Photography Dan Lecca

When it comes to dressing women for special occasions, the Marchesa name has become a mainstay. Best friends Georgina Chapman and Keren Craig, who met while they were studying at the Chelsea College of Art and Design in London, launched the brand in 2004 and had instant success with their feminine creations, now celebrity red-carpet favourites. The designers bring different skills to the collections: Craig, 36, is an expert on textiles, and Chapman, also 36, began her career as a costume designer and is the creator of the brand’s designs and draping.

Though Marchesa is sold at more than a hundred locations around the world and has a fervent fan base, the British-bred duo aren’t satisfied with just one label. Besides the main line, they have a diffusion collection called Notte, the fragrance Parfum d’Extase, and Marchesa Voyage, a contemporary collection making its debut this fall. Chapman spoke with Four Seasons Magazine recently about the label’s iconic red-carpet looks, her advice for dressing up and the one area of formal dressing she won’t go near.

Can you talk about how you got into the fashion world?  
It’s never been a question to me that this is what I was going to do. I have loved designing for as long as I can remember. I grew up in London and started making my own clothes at 13, and when I was 14, I even got an offer to make clothes at a shop on King’s Lane, which I didn’t take. I’m lucky that designing worked out for me professionally, because I don’t know what else I would have done.

What was the path that led you and Keren to work together, and how do you deal with any creative differences?
We met when we were 17 at school and became best friends. We always wanted to do something together, so it wasn’t a surprise when we finally did. And people don’t believe me when I say that we don’t have creative differences, but we really don’t, because we do different things for the label—I deal with designs and draping while she handles textiles, so we are never treading on each other’s toes.

Can you describe the Marchesa design aesthetic?
It’s eveningwear for special occasions. It’s a romantic label that’s unapologetically feminine and has an ethereal sense.

Why did you decide to focus on eveningwear?
A few weeks after we launched, we got an invite to a Louis Vuitton party in London and decided to make our own dresses for it using sari fabric. Isabella Blow, the late fashion editor, was there and asked me where I got the dress I was wearing, and when I told her I designed it, she pushed me to focus on dresses. I never thought you could build a brand by being niche like this, but I feel lucky we were able to.

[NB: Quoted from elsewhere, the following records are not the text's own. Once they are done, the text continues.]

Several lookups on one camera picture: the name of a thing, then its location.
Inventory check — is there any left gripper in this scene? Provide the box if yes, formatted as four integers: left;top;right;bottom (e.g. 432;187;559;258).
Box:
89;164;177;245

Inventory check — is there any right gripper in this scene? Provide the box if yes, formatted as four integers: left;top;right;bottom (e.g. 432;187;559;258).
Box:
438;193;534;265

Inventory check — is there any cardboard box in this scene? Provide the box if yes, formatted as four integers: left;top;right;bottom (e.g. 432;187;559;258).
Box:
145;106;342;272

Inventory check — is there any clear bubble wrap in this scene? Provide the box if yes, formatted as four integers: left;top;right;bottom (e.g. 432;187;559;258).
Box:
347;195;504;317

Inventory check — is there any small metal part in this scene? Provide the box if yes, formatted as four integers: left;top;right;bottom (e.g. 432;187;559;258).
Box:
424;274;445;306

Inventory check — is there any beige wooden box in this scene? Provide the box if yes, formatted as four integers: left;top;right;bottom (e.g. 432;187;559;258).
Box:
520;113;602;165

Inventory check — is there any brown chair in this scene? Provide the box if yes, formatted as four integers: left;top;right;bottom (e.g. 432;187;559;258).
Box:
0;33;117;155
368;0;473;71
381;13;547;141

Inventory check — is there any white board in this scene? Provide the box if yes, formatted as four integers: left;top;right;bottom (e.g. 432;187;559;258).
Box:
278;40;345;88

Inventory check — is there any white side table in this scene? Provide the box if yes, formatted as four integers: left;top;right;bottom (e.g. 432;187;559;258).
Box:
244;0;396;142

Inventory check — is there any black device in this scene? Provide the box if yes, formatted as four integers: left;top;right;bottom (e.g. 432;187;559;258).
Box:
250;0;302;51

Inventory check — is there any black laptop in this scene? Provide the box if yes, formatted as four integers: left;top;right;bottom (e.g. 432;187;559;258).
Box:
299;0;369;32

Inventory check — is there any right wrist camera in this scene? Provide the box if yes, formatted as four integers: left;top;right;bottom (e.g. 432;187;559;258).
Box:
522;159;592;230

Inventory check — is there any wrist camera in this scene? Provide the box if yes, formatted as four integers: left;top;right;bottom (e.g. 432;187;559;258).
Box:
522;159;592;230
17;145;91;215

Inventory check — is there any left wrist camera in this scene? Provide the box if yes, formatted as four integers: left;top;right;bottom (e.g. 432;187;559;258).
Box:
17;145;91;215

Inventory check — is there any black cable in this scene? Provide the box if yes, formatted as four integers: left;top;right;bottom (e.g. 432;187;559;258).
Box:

Where do you go for inspiration?
Anywhere and everywhere. It could be a book or a painting. I spend hours going through images. Inspiration comes to me in the middle of the night. And once it does, I build mood boards that are 12 feet big.

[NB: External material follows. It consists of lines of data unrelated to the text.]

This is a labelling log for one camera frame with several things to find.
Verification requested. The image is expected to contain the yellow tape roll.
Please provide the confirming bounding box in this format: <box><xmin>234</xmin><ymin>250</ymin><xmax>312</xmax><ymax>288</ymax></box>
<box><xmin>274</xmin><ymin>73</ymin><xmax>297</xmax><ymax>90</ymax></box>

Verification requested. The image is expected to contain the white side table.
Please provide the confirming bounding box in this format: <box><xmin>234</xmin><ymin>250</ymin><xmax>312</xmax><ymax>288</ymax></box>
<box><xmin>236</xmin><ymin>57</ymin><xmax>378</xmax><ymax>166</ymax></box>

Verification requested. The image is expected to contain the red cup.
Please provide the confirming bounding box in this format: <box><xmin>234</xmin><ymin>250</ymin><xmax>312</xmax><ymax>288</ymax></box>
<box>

What fabrics do you find appealing and think work well for eveningwear?
I use everything from tulles to silks to embroideries, and it changes depending on the dress. For a floaty dress, you want chiffon; with a ball gown, you want tulle; for a figure-hugging piece, crêpe works because it fits tightly. It’s so broad and goes on and on.

Who do you think is the ideal Marchesa woman?
I don’t like to pigeonhole, because when I meet my customers, I see a broad selection of women who respond to us. When I was in Florida at a trunk show, for example, a mother had brought her 10-year-old daughter who wanted to see the collection. She heard about us because we had dressed Miley Cyrus, and she was a big fan of hers. Then at the same show, another woman came up and showed me a picture of her 85-year-old grandmother in one of our couture gowns.

What advice do you have for men who need to dress for a special occasion?
I can’t say I have any! I’ve never thought about doing men’s clothes, and don’t see us doing so. We are too feminine.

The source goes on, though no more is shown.